Oh God, what is wrong with me?
I should be celebrating. I should be?—
“Ronnie?” Dallas called her name again, but she couldn’t respond. She heard clips pop and the rustling of snow gear as he ditched his board and crawled toward her.
“Hey.” His face came into view, his gentle smile filling her vision. His expression shifted when he took her in, and then he was grabbing her gloved hand and giving it a firm squeeze. “It’s okay. Just breathe.”
He seemed to be doing it for her. She watched his eyes, so serious and concerned as he took a deep breath, prompting her to follow along. When he exhaled slowly, she tried her best to match his rhythm.
The lines of his handsome face were made of granite right now, etched deep with concern yet hard enough to be controlled. “Where does it hurt, Ronnie?”
She shook her head, only managing a soft whimper.
With a whispered curse, Dallas tugged his glove off with his teeth and pulled out his phone. Holding it up, he checked the screen and gruffly assured her, “Don’t move. I’m calling for help?—”
“No!” She reached up and snagged the phone from him, finally snapping out of her frozen state.
She didn’t want a call. The drama. The attention.
She didn’t need it.
Sitting up, she ignored his urges to stay still and told him, “I’m okay. I’m not hurt.”
“You sure?” He eyed her warily, his gaze moving over her limbs, her face, as if he could do an X-ray with his eyes alone. “Sometimes you don’t know unless you?—”
“I’m sure.” Her voice sounded far stronger this time, but to her horror…
She burst into tears.
“Ronnie?”
She shook her head, her belly surging with a sob she couldn’t control.
Dallas was all around her in a heartbeat. He was a tall guy with broad shoulders—she’d known this—but right now she was experiencing it. He’d wrapped his arms around her and was holding her to his chest, blocking everything else out.
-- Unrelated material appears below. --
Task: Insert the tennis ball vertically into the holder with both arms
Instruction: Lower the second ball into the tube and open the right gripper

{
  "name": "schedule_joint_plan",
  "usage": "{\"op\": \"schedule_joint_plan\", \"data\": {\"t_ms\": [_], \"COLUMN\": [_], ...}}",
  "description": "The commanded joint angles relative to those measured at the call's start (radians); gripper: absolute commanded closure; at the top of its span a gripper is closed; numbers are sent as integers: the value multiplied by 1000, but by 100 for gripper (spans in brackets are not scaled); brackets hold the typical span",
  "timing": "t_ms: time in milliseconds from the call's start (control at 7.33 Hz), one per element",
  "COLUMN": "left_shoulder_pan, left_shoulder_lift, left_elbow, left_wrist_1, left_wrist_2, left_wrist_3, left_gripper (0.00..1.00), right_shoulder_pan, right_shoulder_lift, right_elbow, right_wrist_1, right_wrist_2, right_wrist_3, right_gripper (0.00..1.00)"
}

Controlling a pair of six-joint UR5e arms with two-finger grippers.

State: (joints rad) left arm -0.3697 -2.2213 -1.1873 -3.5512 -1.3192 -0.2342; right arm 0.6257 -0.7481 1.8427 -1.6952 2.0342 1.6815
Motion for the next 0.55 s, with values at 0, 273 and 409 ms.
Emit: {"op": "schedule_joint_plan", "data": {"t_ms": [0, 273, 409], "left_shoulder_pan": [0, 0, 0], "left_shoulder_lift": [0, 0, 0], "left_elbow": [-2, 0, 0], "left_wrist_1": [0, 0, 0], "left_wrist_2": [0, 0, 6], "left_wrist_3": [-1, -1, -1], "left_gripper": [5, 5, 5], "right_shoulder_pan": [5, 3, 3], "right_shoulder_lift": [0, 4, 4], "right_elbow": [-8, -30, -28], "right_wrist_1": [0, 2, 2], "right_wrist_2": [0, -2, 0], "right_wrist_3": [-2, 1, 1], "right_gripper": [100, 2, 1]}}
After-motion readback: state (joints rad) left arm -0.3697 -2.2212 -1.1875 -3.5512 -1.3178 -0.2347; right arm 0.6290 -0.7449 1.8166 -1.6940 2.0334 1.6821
For a second, she could let herself believe that the rest of the world didn’t exist.
Sobs racked her, but he only held her tighter.
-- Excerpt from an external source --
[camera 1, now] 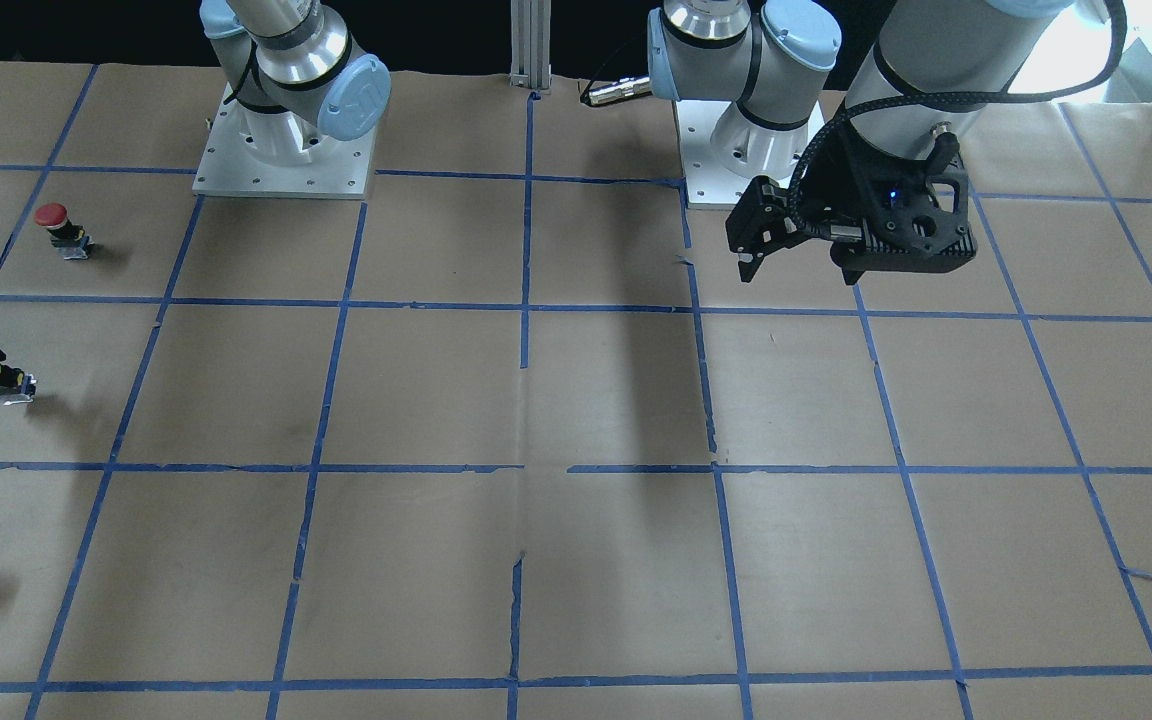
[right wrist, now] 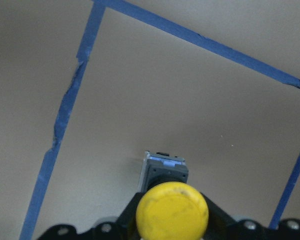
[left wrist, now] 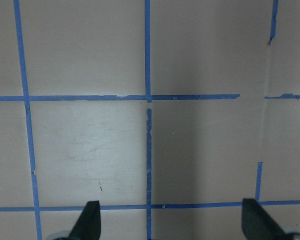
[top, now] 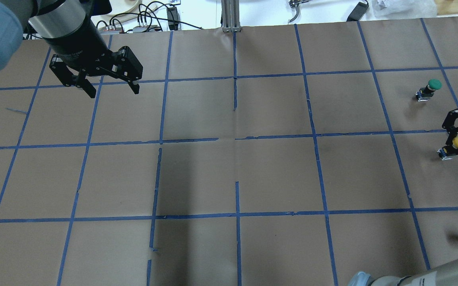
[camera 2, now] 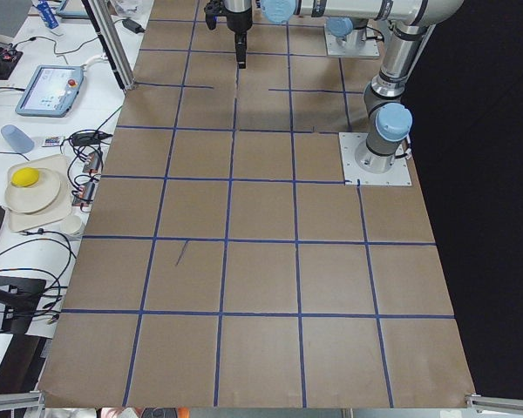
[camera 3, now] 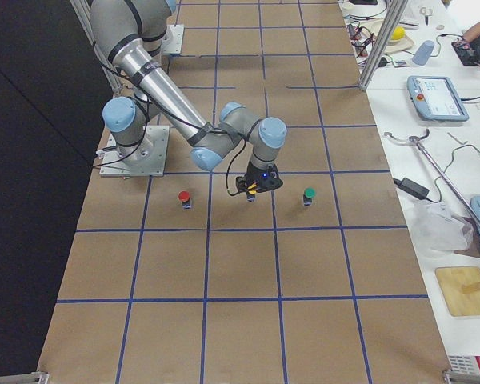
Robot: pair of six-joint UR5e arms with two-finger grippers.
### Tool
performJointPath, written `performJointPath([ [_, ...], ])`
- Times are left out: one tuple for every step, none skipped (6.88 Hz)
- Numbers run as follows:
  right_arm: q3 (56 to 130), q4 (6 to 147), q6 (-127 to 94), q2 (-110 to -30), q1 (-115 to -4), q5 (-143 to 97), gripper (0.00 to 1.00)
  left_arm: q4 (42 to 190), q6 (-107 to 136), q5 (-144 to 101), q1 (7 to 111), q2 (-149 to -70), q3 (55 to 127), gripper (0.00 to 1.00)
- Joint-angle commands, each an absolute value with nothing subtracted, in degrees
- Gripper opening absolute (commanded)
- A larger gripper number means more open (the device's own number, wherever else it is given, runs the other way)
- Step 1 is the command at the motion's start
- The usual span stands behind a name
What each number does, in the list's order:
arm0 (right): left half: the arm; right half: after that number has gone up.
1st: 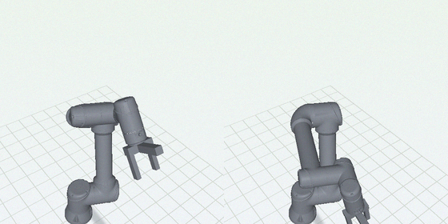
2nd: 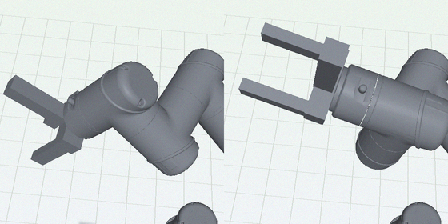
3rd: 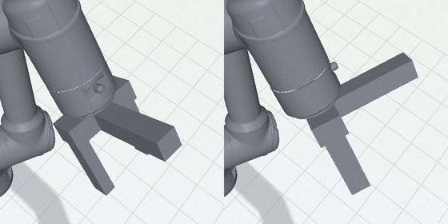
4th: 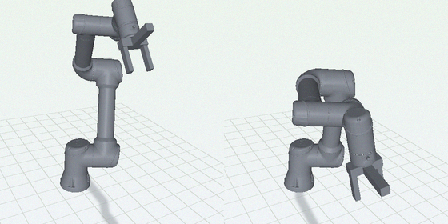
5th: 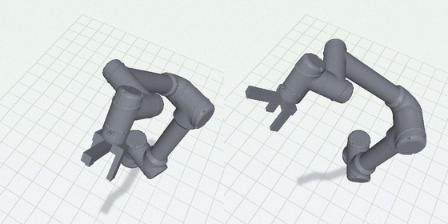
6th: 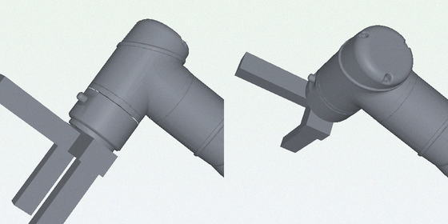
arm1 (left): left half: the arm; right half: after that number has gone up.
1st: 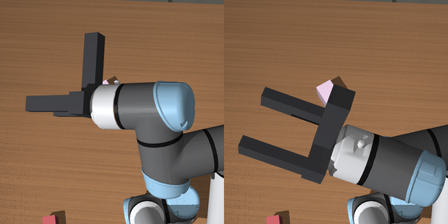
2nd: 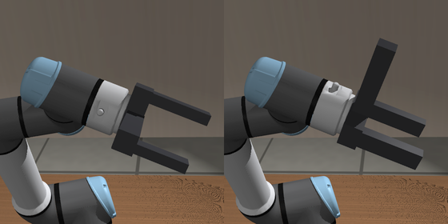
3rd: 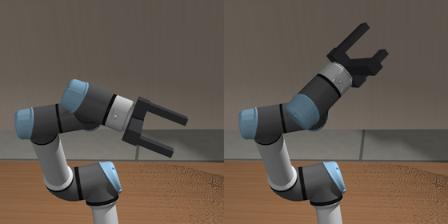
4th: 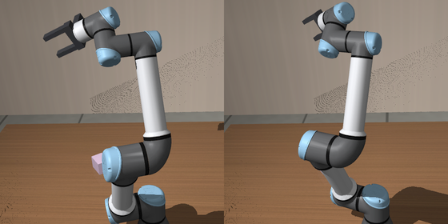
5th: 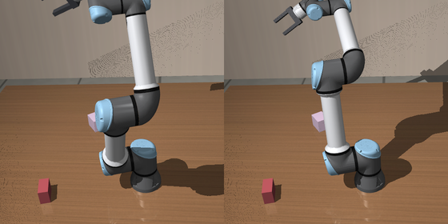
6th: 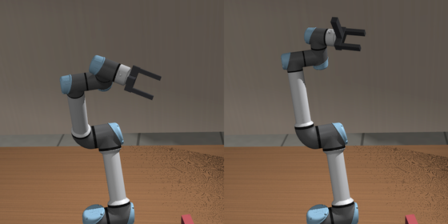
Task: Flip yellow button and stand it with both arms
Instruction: 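Lower the button upright onto the table with the right gripper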
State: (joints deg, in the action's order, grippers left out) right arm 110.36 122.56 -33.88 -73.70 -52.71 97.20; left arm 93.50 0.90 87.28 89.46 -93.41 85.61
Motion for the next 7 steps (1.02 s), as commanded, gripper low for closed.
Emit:
performJointPath([
  [112.32,127.51,-34.19,-73.13,-52.65,101.3,0.77,93.08,1.23,87.1,89.38,-93.17,86.31,1.0],
  [112.24,127.44,-34.1,-73.3,-52.73,105.17,0.99,93.08,1.23,87.19,89.3,-93.08,85.87,1.0],
  [111.89,127.18,-33.93,-73.39,-52.73,105.12,1.0,93.08,1.23,87.01,89.04,-92.99,85.52,1.0],
  [111.54,126.92,-33.93,-73.82,-52.91,104.94,1.0,93.08,1.23,86.92,88.95,-93.42,84.91,1.0],
  [109.71,126.22,-33.75,-74.7,-53.26,104.94,1.0,93.16,1.14,87.71,88.95,-93.78,84.55,1.0],
  [106.64,121.86,-31.23,-76.19,-53.35,104.59,1.0,93.43,0.71,87.71,89.73,-93.61,84.29,1.0],
  [102.26,115.99,-28.68,-78.38,-54.39,102.33,1.0,94.3,0.18,87.63,90.43,-93.17,84.03,0.99],
])
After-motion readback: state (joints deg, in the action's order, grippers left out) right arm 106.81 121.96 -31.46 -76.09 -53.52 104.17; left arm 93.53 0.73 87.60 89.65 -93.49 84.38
Finally, she heard his low rumble of a voice through his chest. “Sweetheart, are you sure you’re not hurt?” At her nod, he added, “I know you must be scared about what another injury would mean for your career.”
To her horror—and no doubt his too—this only set her off again.
He rubbed her back, tucking her head under his chin as he made the sort of soothing sounds one would use with a kid. And it…
It was nice, honestly.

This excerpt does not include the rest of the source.